> **Exercise objective**
When a line in the records contains the string "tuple", copy that line.

========================

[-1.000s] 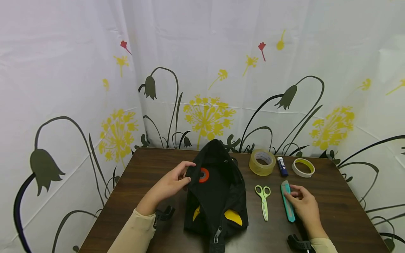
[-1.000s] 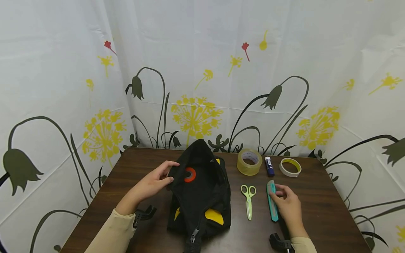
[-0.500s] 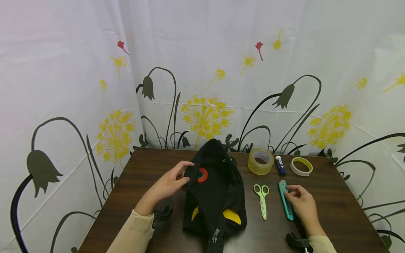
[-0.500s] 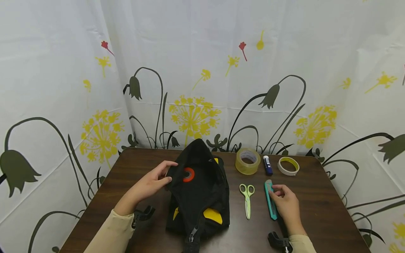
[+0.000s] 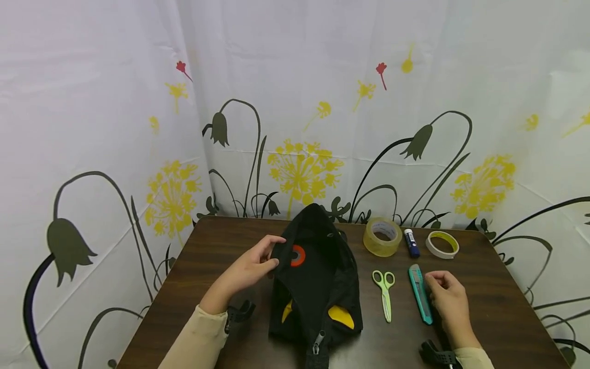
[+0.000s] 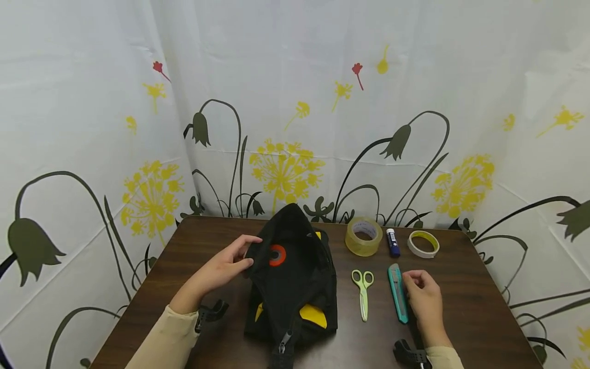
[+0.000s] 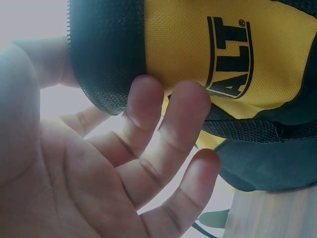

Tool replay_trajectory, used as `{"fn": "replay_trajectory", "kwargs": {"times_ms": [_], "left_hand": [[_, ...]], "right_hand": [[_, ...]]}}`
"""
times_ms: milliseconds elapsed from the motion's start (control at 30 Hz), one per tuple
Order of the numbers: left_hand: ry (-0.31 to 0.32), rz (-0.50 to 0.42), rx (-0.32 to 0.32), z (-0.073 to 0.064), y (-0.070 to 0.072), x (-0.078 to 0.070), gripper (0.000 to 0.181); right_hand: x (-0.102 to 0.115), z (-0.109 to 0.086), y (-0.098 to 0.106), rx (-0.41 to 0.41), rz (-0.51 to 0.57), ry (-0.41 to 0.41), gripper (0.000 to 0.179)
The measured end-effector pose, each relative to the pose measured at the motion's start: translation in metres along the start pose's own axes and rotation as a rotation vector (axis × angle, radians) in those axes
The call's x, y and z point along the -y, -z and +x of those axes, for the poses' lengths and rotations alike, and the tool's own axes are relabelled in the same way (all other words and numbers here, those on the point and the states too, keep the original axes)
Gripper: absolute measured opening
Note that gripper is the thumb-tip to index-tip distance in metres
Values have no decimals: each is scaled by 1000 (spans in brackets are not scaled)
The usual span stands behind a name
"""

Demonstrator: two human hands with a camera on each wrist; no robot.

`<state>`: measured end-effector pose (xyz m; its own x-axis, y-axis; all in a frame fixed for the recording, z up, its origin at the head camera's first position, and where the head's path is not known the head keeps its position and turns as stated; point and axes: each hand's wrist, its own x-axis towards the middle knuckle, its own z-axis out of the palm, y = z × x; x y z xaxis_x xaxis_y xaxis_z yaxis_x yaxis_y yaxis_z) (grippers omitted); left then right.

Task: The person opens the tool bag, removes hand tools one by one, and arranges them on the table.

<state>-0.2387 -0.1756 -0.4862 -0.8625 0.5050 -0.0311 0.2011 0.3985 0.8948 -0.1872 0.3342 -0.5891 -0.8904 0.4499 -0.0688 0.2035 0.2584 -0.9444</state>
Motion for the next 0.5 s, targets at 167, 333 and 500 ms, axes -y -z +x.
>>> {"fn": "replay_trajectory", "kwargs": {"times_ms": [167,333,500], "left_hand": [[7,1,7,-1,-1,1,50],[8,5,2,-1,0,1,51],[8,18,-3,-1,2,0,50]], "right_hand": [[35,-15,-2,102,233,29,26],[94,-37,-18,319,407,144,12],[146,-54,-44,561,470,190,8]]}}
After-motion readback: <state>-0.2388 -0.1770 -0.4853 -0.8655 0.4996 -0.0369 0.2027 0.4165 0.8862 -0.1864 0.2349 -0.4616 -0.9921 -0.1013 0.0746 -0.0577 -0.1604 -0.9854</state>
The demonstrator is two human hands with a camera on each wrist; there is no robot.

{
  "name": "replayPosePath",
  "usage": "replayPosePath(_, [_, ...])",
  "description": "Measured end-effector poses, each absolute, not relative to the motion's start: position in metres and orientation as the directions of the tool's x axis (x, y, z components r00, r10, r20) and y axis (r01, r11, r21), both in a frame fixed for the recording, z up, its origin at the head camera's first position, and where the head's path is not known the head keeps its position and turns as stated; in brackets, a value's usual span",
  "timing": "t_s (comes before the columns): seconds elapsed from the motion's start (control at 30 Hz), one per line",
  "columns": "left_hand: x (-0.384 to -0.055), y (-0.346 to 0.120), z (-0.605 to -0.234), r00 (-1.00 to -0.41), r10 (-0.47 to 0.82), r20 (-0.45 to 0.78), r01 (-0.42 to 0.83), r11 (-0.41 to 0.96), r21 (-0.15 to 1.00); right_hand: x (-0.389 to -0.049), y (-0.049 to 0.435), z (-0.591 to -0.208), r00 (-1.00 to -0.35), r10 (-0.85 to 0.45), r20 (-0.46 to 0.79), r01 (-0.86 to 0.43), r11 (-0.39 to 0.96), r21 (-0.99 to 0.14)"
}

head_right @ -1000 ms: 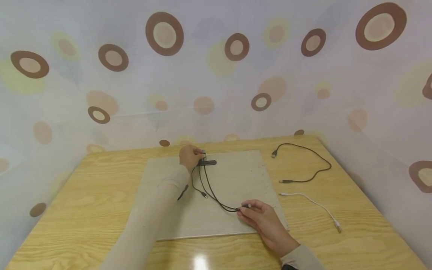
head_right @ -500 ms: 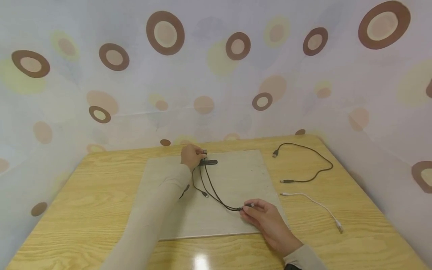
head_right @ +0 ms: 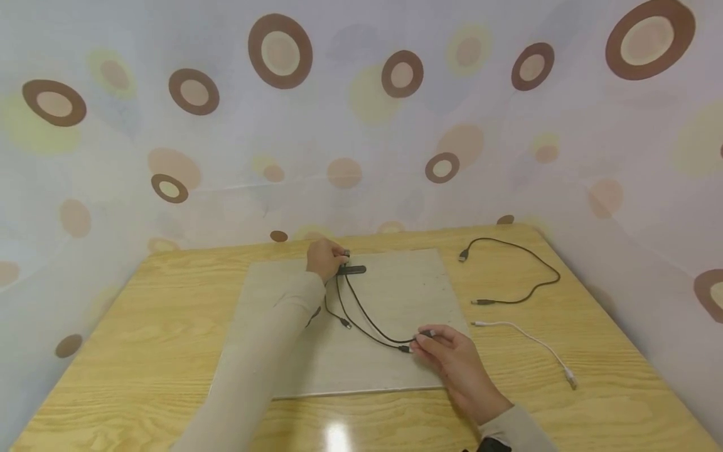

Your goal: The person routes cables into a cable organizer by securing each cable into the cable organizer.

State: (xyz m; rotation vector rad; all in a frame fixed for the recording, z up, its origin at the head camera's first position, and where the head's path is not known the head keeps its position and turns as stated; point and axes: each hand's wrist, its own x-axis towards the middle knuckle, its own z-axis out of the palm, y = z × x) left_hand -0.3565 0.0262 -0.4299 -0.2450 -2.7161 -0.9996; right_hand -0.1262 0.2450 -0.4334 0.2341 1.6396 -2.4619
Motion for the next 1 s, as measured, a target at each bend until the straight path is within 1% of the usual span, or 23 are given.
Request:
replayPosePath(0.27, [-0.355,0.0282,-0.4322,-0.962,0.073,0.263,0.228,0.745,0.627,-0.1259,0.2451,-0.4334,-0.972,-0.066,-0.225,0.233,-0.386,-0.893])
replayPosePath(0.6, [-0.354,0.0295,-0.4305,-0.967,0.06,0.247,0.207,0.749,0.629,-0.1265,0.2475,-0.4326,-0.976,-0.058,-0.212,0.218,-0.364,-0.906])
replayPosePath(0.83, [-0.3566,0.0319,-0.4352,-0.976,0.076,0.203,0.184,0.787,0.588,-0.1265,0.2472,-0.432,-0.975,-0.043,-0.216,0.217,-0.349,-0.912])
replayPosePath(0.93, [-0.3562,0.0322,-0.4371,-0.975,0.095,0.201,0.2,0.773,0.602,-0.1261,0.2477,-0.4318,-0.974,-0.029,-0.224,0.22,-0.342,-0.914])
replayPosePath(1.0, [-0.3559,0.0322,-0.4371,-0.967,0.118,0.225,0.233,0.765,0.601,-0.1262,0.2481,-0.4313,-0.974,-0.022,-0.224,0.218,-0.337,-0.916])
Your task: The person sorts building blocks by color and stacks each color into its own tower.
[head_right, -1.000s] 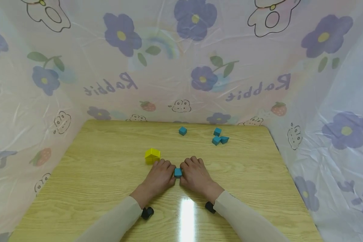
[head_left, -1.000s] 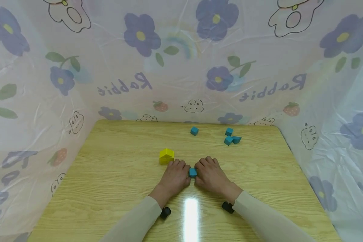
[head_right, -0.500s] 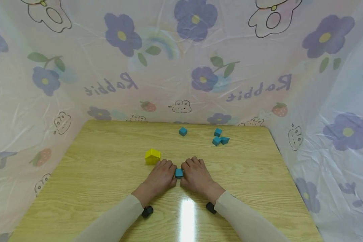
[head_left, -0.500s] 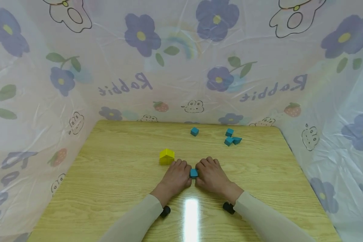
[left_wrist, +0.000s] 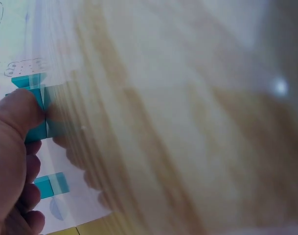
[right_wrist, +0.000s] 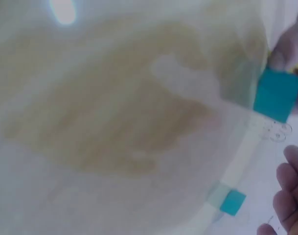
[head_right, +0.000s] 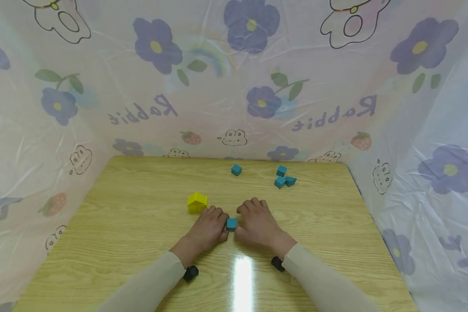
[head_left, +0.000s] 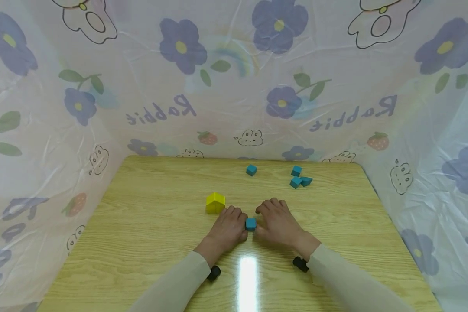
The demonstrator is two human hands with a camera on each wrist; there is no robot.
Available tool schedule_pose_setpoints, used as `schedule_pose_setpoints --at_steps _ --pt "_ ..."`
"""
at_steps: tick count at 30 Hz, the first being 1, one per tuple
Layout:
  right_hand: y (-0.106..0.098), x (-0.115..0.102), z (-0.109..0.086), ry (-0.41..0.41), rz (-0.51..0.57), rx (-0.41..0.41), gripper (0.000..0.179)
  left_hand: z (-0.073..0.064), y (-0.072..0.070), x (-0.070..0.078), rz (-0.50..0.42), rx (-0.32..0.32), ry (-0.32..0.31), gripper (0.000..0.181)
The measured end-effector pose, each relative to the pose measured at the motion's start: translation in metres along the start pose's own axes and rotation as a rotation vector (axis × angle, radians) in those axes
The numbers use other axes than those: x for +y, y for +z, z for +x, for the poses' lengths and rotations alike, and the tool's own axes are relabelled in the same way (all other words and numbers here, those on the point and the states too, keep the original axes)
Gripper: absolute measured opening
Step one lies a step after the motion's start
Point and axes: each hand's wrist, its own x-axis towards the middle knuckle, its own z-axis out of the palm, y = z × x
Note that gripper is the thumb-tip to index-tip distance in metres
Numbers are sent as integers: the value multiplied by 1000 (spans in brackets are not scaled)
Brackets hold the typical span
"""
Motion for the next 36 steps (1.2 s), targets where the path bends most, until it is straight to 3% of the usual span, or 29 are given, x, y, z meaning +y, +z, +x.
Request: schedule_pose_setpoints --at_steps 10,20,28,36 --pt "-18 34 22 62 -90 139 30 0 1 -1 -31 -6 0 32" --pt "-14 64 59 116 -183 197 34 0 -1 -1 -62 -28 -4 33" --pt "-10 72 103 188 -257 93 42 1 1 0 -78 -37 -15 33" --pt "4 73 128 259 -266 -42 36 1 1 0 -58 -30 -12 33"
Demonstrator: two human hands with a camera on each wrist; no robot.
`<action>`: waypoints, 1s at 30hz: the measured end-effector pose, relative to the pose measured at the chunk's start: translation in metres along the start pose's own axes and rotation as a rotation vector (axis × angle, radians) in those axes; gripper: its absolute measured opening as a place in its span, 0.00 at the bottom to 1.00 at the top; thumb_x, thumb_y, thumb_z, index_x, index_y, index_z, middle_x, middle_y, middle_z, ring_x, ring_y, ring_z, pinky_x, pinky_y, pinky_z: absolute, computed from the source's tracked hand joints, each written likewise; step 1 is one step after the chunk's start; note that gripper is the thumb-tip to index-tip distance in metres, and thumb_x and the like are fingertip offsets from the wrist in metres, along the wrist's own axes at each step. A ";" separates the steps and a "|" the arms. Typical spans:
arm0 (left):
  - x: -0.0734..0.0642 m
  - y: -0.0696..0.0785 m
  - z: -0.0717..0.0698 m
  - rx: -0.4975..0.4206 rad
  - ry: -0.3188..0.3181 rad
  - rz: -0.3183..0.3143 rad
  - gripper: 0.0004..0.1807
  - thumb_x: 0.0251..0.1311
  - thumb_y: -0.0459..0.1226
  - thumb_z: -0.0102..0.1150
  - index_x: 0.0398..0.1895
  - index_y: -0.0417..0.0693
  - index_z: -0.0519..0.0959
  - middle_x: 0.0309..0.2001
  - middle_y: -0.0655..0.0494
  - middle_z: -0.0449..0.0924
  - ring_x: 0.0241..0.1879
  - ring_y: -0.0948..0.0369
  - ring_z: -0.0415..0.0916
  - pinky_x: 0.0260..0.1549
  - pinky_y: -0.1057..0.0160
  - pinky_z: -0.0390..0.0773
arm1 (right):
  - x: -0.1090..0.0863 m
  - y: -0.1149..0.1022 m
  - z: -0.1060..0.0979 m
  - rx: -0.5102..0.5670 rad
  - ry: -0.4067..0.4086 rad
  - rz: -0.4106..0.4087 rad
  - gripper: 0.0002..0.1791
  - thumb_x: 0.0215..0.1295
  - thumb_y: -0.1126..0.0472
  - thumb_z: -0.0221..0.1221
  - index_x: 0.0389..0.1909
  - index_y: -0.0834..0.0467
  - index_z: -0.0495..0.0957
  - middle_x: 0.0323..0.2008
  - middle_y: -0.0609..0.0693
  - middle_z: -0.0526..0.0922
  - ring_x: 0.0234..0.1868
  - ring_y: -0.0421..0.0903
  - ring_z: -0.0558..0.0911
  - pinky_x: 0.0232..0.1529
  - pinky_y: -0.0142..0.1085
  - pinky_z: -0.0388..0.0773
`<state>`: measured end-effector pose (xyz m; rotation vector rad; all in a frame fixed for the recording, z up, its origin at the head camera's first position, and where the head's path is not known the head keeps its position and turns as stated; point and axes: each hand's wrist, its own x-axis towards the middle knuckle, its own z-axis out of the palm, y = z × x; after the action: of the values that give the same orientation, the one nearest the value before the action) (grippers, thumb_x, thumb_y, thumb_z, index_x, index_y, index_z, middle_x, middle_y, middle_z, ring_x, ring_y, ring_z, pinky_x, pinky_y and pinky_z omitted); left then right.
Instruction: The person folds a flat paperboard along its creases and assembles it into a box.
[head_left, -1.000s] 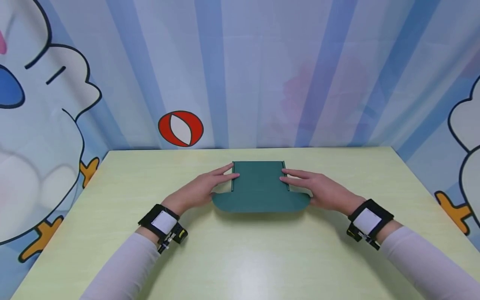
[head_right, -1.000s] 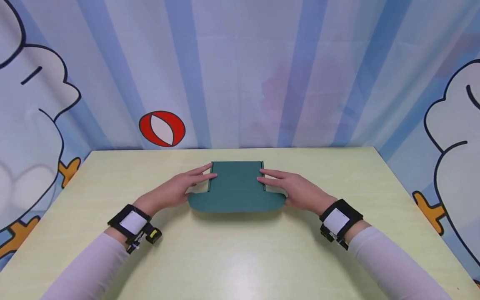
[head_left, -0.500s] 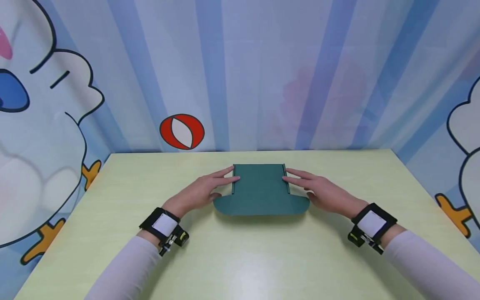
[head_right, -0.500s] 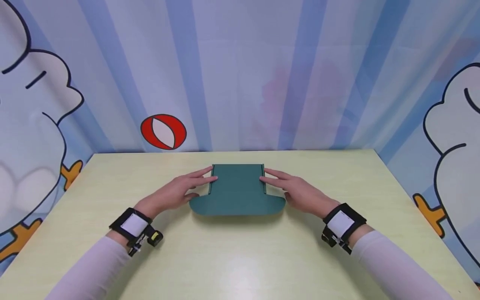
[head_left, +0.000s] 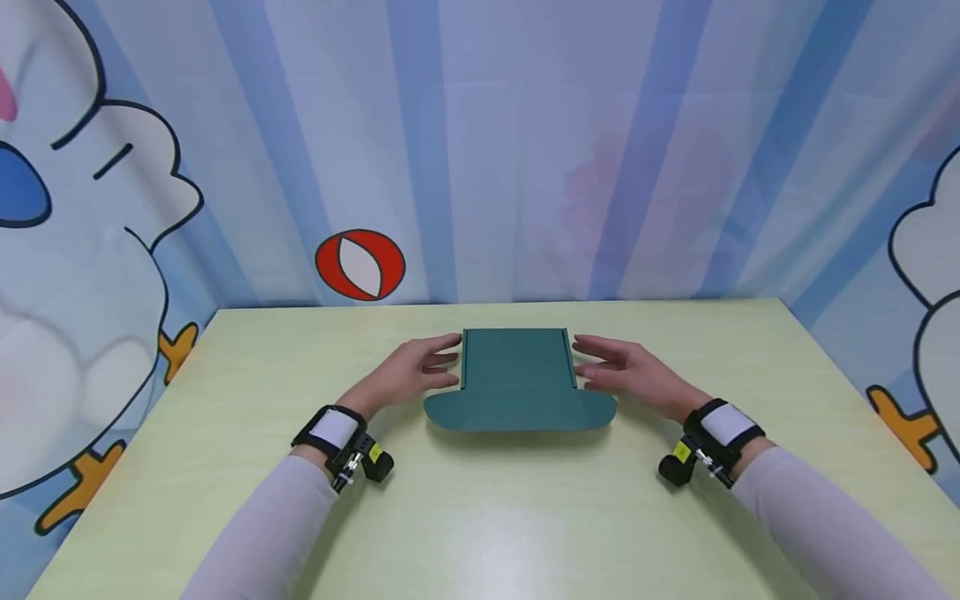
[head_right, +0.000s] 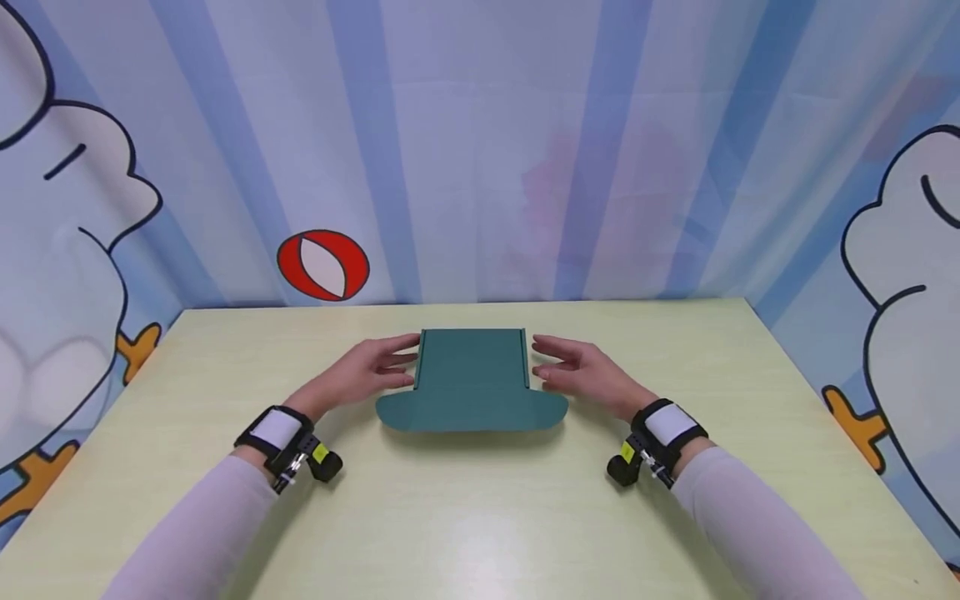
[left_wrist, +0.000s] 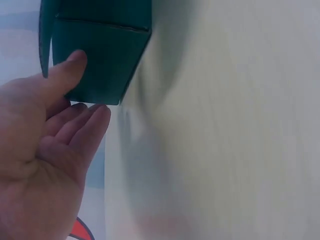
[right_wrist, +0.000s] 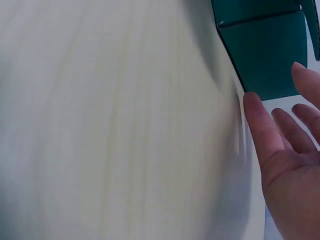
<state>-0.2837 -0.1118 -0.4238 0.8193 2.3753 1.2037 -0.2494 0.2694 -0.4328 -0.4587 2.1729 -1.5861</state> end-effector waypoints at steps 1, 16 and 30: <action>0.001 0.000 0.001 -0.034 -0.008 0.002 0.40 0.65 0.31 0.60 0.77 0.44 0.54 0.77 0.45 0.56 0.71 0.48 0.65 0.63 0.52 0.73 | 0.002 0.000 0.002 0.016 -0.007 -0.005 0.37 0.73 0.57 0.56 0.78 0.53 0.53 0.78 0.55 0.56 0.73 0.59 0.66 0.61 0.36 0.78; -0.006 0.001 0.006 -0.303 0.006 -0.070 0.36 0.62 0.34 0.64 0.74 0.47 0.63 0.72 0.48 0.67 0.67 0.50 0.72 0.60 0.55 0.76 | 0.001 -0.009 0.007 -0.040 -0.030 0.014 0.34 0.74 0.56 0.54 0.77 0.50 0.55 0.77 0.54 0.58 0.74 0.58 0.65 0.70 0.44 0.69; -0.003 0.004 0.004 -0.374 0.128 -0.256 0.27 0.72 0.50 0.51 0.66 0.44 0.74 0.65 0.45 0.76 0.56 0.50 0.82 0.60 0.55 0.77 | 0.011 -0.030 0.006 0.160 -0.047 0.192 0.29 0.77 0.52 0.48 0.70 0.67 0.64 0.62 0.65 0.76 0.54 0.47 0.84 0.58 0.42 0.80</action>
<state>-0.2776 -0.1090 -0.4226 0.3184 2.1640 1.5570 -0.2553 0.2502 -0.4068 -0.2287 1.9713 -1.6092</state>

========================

> **Problem solution**
times_ms: milliseconds elapsed from the motion's start (control at 30 Hz), one per tuple
at_steps: tick count at 30 Hz, the first being 1, one per tuple

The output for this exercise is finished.